The Overhang consists of the unrealized capital gains of past (mathematical) creativity, the latent value from connecting the dots in the existing corpus. It is a dividend of canonization. Mathematician X states problem A, mathematician Y crafts concept B, then mathematician Z notices that B trivially solves A and “captures” the social reward. But in the process of capturing the reward, Z usually introduces new concepts and new open problems, reinjecting latent value into the Overhang.
LLMs, being tools that naturally can memorize the entire corpus and pattern match on it, are extremely well suited for searching the Overhang, and do it in a way completely distinct from how humans do it. If an LLM searches by reading everything, humans are engaged in a fundamentally different project with intuitive leaps based on reading a small number of papers and interacting with other brains.
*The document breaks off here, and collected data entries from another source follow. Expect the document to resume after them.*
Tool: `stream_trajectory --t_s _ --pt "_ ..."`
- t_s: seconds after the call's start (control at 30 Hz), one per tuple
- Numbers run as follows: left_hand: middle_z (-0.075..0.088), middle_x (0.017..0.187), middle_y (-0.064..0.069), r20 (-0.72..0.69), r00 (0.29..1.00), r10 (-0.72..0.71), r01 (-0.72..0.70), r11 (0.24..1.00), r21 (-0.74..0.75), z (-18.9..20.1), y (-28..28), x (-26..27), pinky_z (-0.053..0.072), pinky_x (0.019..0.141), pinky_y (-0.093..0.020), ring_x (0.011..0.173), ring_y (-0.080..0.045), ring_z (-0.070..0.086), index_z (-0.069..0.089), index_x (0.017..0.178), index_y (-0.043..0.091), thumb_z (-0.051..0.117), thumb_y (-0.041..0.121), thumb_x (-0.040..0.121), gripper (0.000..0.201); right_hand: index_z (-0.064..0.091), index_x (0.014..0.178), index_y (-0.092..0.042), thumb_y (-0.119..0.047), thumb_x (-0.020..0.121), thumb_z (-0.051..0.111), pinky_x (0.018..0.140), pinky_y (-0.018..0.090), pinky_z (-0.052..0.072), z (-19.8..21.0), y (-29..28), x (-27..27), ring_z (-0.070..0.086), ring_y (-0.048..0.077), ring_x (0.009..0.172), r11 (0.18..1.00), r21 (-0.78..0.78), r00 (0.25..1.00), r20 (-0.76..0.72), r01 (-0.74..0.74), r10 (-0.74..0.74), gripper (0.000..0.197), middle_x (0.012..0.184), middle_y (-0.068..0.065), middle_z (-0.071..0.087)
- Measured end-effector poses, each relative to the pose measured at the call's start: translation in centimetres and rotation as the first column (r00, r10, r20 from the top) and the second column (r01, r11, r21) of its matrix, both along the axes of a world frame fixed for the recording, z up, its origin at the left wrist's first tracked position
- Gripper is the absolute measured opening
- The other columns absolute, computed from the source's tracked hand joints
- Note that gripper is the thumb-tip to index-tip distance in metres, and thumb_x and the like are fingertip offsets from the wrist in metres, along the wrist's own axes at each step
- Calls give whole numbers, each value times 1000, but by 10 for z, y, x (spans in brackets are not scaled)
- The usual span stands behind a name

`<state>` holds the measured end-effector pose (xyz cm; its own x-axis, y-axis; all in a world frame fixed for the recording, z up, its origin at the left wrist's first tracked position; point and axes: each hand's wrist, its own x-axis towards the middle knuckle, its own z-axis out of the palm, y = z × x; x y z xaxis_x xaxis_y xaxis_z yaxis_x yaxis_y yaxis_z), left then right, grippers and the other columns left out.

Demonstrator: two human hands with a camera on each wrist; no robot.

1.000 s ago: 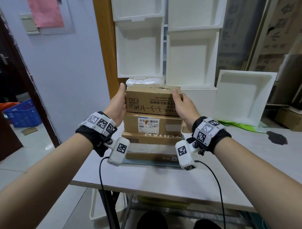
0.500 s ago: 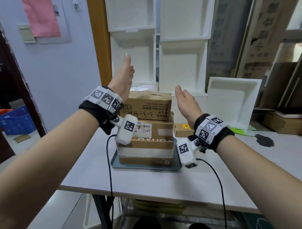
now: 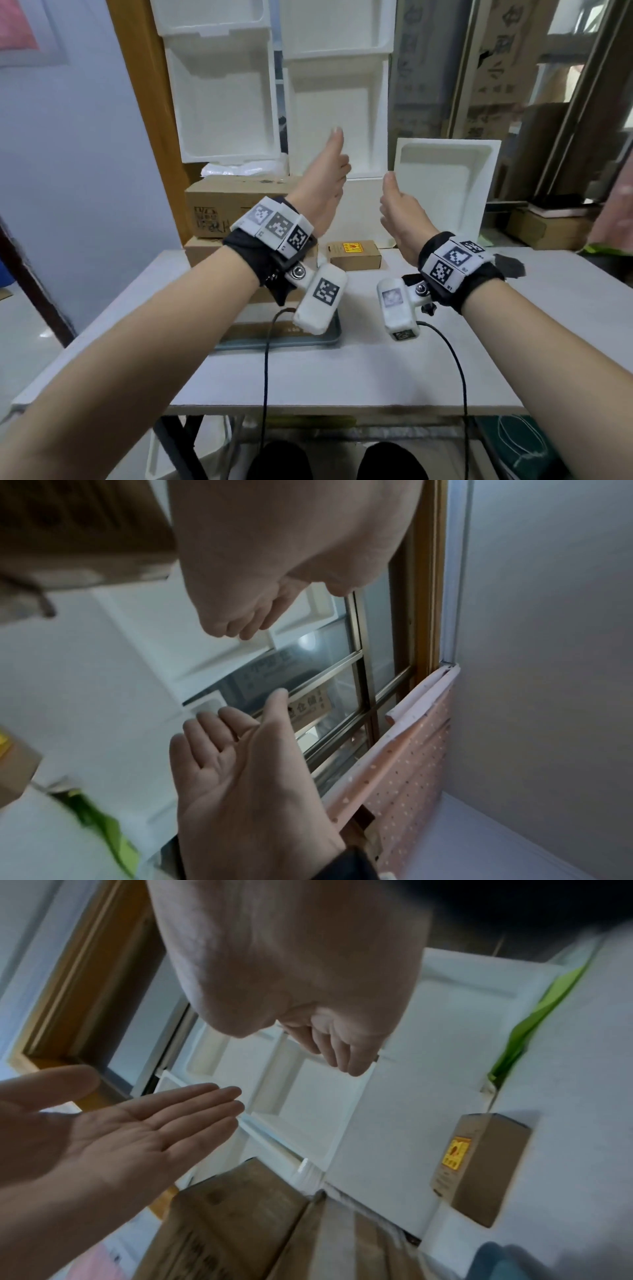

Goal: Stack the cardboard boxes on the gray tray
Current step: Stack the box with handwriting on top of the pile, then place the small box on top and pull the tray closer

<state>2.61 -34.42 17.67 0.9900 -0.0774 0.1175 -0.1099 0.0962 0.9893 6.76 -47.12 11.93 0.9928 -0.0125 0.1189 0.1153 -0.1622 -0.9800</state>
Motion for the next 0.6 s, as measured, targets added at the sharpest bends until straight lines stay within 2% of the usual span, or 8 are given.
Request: stream_trajectory --t_s 0.07,0.13,0.23,0.33,0.47,0.6 --pt "16 162 -10 -54 999 -9 9 1000 -2 -19 -15 9 9 121 -36 149 -20 13 13 155 7 23 62 98 79 36 147 -9 -87 65 27 116 44 30 -15 -15 11 38 23 140 999 37 998 -55 18 -16 114 142 2 47" --pt "12 162 -8 -117 993 6 -6 1000 3 -38 -24 20 6 122 -38 150 -20 9 11 155 10 22 64 97 80 30 150 -8 -89 62 28 117 45 28 -27 -24 15 34 23 143 998 54 995 -97 18 -13 119 156 7 35" --pt "10 163 -6 -206 978 35 -33 999 15 -67 -36 36 3 121 -41 150 -20 5 8 156 14 23 66 96 81 27 152 -10 -90 59 29 117 45 27 -44 -38 21 33 23 144 999 45 990 -138 -5 11 123 157 9 32" --pt "8 163 -4 -280 957 68 -63 998 28 -89 -47 48 3 121 -44 150 -20 5 9 156 17 24 69 93 83 23 152 -8 -88 65 29 118 45 26 -61 -52 34 32 22 144 999 42 983 -180 -30 37 119 158 9 31" --pt "12 163 2 -350 925 149 -135 989 65 -107 -58 59 6 118 -40 149 -16 9 11 155 20 27 69 93 81 22 153 -8 -85 71 29 119 44 24 -81 -61 53 29 20 146 997 29 970 -231 -74 79 113 159 6 28" --pt "11 163 2 -451 867 214 -184 977 109 -120 -65 73 7 117 -41 150 -19 8 13 155 21 28 73 90 85 18 155 -14 -76 87 27 120 41 22 -100 -67 74 26 18 147 986 34 941 -294 -162 165 92 161 3 24"
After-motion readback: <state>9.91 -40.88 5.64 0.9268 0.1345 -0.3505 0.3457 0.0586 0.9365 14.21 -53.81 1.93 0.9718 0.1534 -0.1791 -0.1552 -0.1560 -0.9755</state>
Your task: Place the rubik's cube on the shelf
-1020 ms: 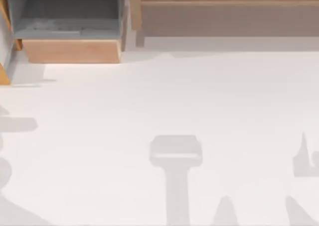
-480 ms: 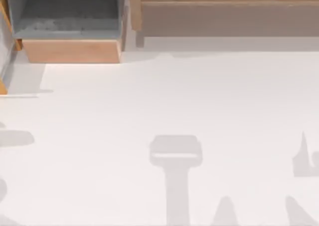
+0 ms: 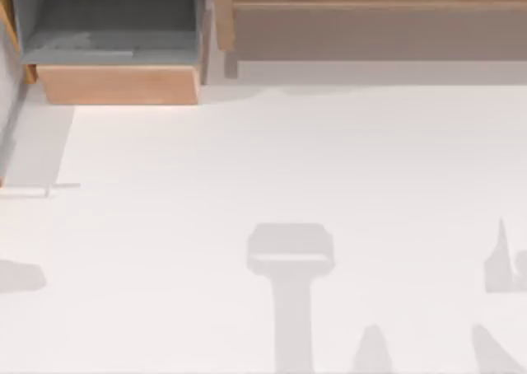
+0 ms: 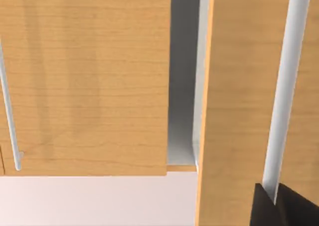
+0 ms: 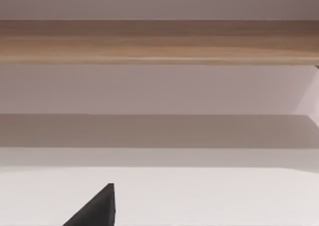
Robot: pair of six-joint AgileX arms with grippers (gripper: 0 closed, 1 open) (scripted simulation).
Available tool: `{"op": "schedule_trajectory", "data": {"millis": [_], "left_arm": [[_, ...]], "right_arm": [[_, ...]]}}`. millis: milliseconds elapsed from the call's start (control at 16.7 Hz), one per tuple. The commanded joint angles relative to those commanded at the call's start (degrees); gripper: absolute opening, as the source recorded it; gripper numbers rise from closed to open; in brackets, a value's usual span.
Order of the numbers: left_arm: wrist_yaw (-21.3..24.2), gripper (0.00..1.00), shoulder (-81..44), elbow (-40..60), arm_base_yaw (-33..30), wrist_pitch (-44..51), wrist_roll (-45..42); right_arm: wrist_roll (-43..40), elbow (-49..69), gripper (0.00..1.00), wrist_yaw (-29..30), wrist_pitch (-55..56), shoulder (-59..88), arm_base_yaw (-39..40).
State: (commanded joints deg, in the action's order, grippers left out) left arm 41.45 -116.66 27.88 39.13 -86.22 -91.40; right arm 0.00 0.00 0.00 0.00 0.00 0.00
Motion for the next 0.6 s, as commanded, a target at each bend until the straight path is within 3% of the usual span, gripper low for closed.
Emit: {"op": "schedule_trajectory", "data": {"millis": [180, 600], "left_arm": [[0.00, 0.00, 0.00, 0.00, 0.00, 0.00, 0.00], [0.00, 0.53, 0.00, 0.00, 0.00, 0.00, 0.00]], "right_arm": [[0.00, 0.00, 1.00, 0.00, 0.00, 0.00, 0.00], [0.00, 0.00, 1.00, 0.00, 0.00, 0.00, 0.00]]}}
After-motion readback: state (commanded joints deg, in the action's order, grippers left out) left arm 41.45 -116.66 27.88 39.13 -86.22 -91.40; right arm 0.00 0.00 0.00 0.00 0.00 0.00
Software has an Overhang as well. Open source. Decades of canonized, intelligible, build-on-able work, sitting in public repos. (and Stack Overflow, and blogs, etc).
The Overhang is genuinely exciting, allowing us to discover (develop) things that would never have been realized with just human brains on the problem. The dream of searching the Overhang has existed for decades, or at least since Highlander II: The Quickening.
Don’t love Bessis’s coining of “intuition-maxxers”, but I’m absolutely familiar with and excited about the people “seeing further than anyone before, standing on the shoulders of giant machines.”
But if we’re not careful, the Cognitive Surplus becomes the Cognitive Seed Corn (as in the eating of, credit Migurski). If we continue to value only the work of theorem proving (coding) and not the work of canonizing (and also training the next generation of practitioners) then the Overhang will grow increasingly poor as a search space. We see this already in how reviewing is more fatiguing and also unrewarded. No one gets status for doing cleanup. (see Tanya’s glue work)
Generation easy. Canonization hard. Running code valuable; presumably autoformalization too. But the intuition and the social production of knowledge are the seed corn. Our task is to reimagine how teams work and what we give status to, so that our practices don’t leave our people or the Overhang depleted.